Input for this task section start

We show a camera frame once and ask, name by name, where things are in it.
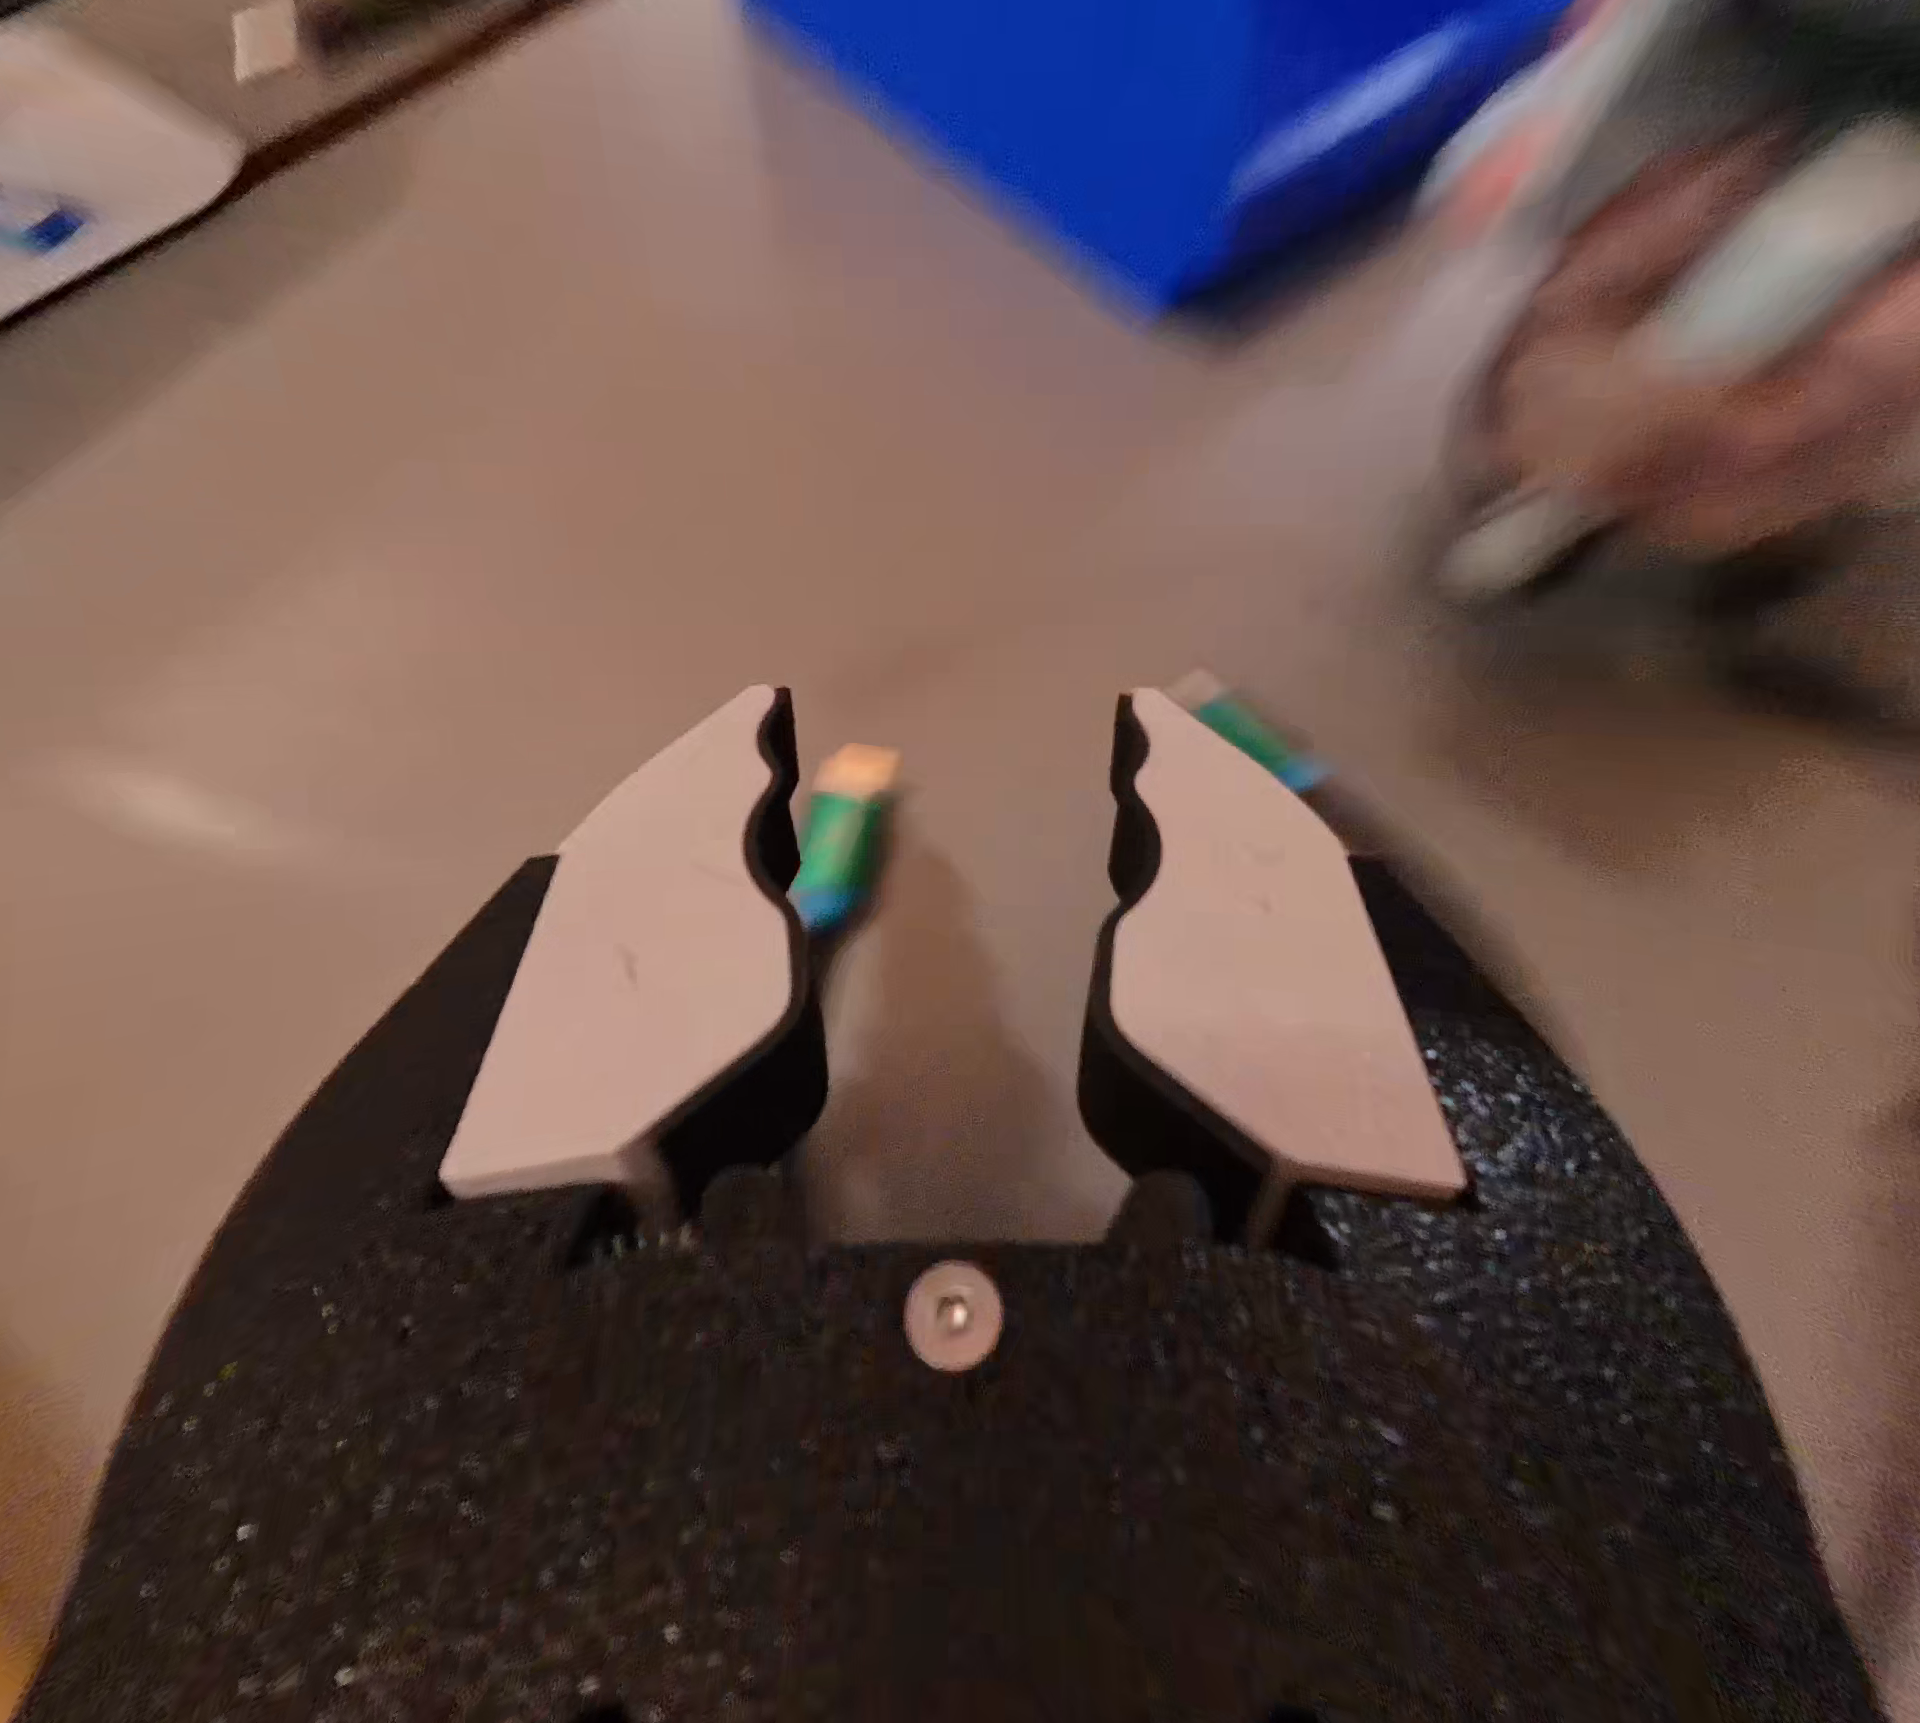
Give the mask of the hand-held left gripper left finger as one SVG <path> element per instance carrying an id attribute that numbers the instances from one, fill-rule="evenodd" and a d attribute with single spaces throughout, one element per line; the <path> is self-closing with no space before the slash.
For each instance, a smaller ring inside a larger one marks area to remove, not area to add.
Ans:
<path id="1" fill-rule="evenodd" d="M 800 867 L 791 693 L 747 683 L 557 850 L 442 1160 L 456 1200 L 610 1183 L 699 1213 L 829 1097 Z"/>

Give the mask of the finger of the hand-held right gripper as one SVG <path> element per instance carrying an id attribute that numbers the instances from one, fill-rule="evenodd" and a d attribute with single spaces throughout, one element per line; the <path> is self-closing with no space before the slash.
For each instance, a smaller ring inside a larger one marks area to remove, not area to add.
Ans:
<path id="1" fill-rule="evenodd" d="M 1629 522 L 1573 489 L 1446 476 L 1430 494 L 1425 596 L 1442 608 L 1555 608 Z"/>

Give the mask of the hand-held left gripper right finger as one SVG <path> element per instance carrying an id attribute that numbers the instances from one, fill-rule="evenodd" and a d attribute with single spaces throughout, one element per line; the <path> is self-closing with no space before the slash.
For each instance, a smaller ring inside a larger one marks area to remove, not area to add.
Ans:
<path id="1" fill-rule="evenodd" d="M 1180 1180 L 1218 1245 L 1292 1250 L 1311 1193 L 1470 1211 L 1350 850 L 1165 687 L 1115 702 L 1111 910 L 1078 1110 L 1134 1189 Z"/>

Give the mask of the person's right hand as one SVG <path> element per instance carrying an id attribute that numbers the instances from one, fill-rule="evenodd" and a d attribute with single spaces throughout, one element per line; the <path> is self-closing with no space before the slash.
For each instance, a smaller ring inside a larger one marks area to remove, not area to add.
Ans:
<path id="1" fill-rule="evenodd" d="M 1920 404 L 1915 251 L 1754 380 L 1663 378 L 1629 344 L 1785 157 L 1777 130 L 1674 156 L 1570 235 L 1485 380 L 1501 476 L 1573 489 L 1646 546 L 1700 560 L 1891 485 Z"/>

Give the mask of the white rounded board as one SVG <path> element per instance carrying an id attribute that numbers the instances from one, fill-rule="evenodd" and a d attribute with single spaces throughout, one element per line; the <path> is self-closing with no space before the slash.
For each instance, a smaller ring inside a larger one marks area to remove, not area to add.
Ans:
<path id="1" fill-rule="evenodd" d="M 54 27 L 0 32 L 0 315 L 203 218 L 242 142 Z"/>

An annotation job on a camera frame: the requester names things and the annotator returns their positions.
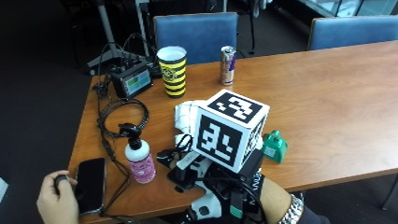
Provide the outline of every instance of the black and white pattern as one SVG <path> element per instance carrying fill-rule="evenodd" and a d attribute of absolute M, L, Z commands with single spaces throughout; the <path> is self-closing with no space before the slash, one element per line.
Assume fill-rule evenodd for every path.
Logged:
<path fill-rule="evenodd" d="M 201 115 L 197 150 L 229 166 L 235 166 L 241 132 Z"/>
<path fill-rule="evenodd" d="M 249 140 L 248 140 L 248 146 L 247 146 L 244 160 L 243 160 L 244 162 L 247 162 L 247 159 L 249 158 L 251 152 L 256 148 L 259 137 L 261 136 L 264 122 L 265 122 L 265 117 L 263 118 L 261 122 L 257 124 L 253 131 L 251 132 L 251 136 L 249 136 Z"/>
<path fill-rule="evenodd" d="M 249 101 L 229 92 L 225 92 L 208 106 L 231 118 L 245 123 L 251 122 L 253 116 L 261 109 L 261 105 L 256 104 L 256 102 Z"/>

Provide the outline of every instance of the energy drink can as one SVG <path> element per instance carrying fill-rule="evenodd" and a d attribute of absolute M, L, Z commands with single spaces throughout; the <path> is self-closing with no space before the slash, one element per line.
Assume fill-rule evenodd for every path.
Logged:
<path fill-rule="evenodd" d="M 232 85 L 235 83 L 237 50 L 232 46 L 221 48 L 221 71 L 220 71 L 220 84 Z"/>

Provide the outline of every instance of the sleeve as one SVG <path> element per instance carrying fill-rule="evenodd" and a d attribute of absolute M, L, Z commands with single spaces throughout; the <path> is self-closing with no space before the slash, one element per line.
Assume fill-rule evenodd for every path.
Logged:
<path fill-rule="evenodd" d="M 311 208 L 304 206 L 304 211 L 297 224 L 332 224 L 327 217 L 317 215 Z"/>

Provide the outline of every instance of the green object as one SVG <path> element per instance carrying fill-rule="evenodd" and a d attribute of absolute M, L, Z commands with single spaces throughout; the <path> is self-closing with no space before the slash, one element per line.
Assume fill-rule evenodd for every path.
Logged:
<path fill-rule="evenodd" d="M 237 209 L 235 206 L 229 206 L 229 212 L 231 214 L 237 217 L 237 218 L 243 218 L 244 217 L 244 213 L 240 209 Z"/>
<path fill-rule="evenodd" d="M 263 139 L 264 145 L 261 151 L 264 156 L 277 163 L 283 163 L 288 151 L 288 142 L 283 139 L 281 132 L 273 130 L 272 133 L 264 134 Z"/>

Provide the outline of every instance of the green toy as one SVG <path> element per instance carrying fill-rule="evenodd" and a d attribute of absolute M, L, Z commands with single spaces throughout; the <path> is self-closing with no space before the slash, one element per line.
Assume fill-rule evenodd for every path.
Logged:
<path fill-rule="evenodd" d="M 261 151 L 264 156 L 277 163 L 283 163 L 288 151 L 288 142 L 283 139 L 281 132 L 273 130 L 272 133 L 264 134 L 263 139 L 264 145 Z"/>

Input for this task section end

Goal of the exercise: The number alone, please: how many lines in the data contain the string "frame"?

Expected output: 2